### Description of the task
Could you repeat every line below exactly, skipping the images?

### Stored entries
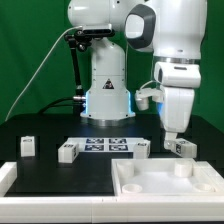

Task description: Assemble one leg

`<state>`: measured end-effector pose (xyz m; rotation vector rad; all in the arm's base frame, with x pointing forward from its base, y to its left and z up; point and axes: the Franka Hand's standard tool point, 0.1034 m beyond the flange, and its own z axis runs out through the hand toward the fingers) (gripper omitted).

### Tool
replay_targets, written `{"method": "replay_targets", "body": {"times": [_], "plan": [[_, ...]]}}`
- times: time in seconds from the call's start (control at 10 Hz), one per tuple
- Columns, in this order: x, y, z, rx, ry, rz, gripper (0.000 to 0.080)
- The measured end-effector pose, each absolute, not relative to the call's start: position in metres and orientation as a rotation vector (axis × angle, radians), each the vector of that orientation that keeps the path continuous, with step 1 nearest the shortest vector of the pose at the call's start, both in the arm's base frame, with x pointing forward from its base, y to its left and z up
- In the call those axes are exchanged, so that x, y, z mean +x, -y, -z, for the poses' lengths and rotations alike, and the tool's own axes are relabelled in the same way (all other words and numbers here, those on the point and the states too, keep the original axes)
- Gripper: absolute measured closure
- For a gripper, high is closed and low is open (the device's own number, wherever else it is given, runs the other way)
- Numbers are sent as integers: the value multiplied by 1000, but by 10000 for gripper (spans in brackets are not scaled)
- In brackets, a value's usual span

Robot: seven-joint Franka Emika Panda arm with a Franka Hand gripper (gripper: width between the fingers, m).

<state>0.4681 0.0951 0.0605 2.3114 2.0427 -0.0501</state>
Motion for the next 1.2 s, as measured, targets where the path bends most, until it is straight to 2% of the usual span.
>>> {"method": "replay_targets", "body": {"times": [0.3,0.6,1.0,1.2], "plan": [[467,-95,-58,2363,-1987,53,151],[457,-98,-54,2735,-1471,12,151],[434,-131,-49,3034,-794,5,151],[419,-160,-46,3120,-457,11,151]]}}
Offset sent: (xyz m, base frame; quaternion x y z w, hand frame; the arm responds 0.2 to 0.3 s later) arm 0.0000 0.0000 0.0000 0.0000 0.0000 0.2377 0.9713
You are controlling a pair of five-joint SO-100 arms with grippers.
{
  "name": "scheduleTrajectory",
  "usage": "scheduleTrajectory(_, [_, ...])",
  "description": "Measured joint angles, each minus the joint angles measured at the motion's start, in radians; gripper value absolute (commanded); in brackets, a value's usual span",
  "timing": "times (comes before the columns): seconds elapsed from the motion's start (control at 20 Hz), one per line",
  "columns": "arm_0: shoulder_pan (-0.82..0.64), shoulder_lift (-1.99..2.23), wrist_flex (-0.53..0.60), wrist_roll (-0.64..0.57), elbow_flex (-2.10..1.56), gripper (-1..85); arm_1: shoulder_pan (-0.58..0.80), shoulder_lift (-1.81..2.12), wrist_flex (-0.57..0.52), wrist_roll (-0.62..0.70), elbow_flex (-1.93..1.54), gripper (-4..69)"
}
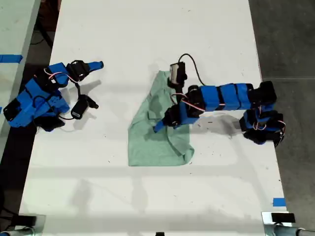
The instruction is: Fold t shirt
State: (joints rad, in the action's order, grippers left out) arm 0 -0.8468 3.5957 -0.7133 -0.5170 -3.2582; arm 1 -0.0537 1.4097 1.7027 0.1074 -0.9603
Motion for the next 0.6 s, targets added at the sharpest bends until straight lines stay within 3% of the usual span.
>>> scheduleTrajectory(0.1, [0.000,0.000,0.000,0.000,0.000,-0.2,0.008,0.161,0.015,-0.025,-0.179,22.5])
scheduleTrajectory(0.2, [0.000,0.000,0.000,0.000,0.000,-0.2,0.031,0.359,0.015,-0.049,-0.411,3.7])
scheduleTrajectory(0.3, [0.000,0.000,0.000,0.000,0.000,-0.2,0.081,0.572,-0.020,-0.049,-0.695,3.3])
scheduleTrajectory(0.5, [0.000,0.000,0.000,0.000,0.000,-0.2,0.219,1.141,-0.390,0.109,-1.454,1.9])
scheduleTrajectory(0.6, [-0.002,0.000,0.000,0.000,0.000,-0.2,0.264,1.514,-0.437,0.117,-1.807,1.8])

### Reply
Task description: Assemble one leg

`<state>`: measured end-effector pose (xyz m; rotation vector rad; all in the arm's base frame, with x pointing forward from its base, y to its left and z up; point and axes: the Franka Hand's standard tool point, 0.1034 m beyond the flange, and its own z axis runs out through the hand toward the fingers) (gripper omitted).

### Tool
replay_targets, written `{"method": "replay_targets", "body": {"times": [_], "plan": [[_, ...]]}}`
- times: time in seconds from the call's start (control at 10 Hz), one per tuple
- Columns, in this order: x, y, z, rx, ry, rz, gripper (0.000 to 0.080)
- The measured end-effector pose, each absolute, not relative to the call's start: position in metres and orientation as a rotation vector (axis × angle, radians), each the vector of that orientation that keeps the path continuous, with step 1 nearest the shortest vector of the pose at the call's start, both in the arm's base frame, with x pointing forward from its base, y to its left and z up
- In the call those axes are exchanged, so that x, y, z mean +x, -y, -z, for the poses' lengths and rotations alike, and the tool's own axes are relabelled in the same way (all other words and numbers here, those on the point and the states too, keep the original axes)
- Gripper: absolute measured closure
- For a gripper, high is closed and low is open (the device's own number, wherever else it is given, runs the other way)
- Numbers are sent as integers: the value multiplied by 1000, but by 10000 for gripper (spans in brackets are not scaled)
- In brackets, a value's usual span

Robot: seven-joint Franka Emika Panda arm with a Franka Hand gripper (gripper: width between the fingers, m).

<state>0.4681 0.0951 0.0605 2.3114 2.0427 -0.0501</state>
Motion for the next 1.2 s, as measured, targets where the path bends most, until it is straight to 2% of the usual span.
>>> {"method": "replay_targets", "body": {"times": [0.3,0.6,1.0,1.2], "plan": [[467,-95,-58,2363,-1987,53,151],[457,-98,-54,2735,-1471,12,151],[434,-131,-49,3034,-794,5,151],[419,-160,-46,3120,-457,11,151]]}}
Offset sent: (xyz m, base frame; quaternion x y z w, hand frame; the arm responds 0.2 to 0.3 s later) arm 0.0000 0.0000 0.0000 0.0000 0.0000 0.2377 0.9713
You are controlling a pair of five-joint SO-100 arms with grippers.
{
  "name": "scheduleTrajectory",
  "usage": "scheduleTrajectory(_, [_, ...])",
  "description": "Measured joint angles, each minus the joint angles measured at the motion's start, in radians; gripper value absolute (commanded); in brackets, a value's usual span",
  "timing": "times (comes before the columns): seconds elapsed from the motion's start (control at 20 Hz), one per line",
  "columns": "arm_0: shoulder_pan (-0.82..0.64), shoulder_lift (-1.99..2.23), wrist_flex (-0.53..0.60), wrist_roll (-0.64..0.57), elbow_flex (-2.10..1.56), gripper (-1..85); arm_1: shoulder_pan (-0.58..0.80), shoulder_lift (-1.81..2.12), wrist_flex (-0.57..0.52), wrist_roll (-0.62..0.70), elbow_flex (-1.93..1.54), gripper (-4..69)"
}
The instruction is: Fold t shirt
State: (joints rad, in the action's order, grippers left out) arm 0 -0.8468 3.5957 -0.7133 -0.5170 -3.2582; arm 1 -0.0537 1.4097 1.7027 0.1074 -0.9603
Motion for the next 0.6 s, targets added at the sharpest bends until straight lines stay within 3% of the usual span.
>>> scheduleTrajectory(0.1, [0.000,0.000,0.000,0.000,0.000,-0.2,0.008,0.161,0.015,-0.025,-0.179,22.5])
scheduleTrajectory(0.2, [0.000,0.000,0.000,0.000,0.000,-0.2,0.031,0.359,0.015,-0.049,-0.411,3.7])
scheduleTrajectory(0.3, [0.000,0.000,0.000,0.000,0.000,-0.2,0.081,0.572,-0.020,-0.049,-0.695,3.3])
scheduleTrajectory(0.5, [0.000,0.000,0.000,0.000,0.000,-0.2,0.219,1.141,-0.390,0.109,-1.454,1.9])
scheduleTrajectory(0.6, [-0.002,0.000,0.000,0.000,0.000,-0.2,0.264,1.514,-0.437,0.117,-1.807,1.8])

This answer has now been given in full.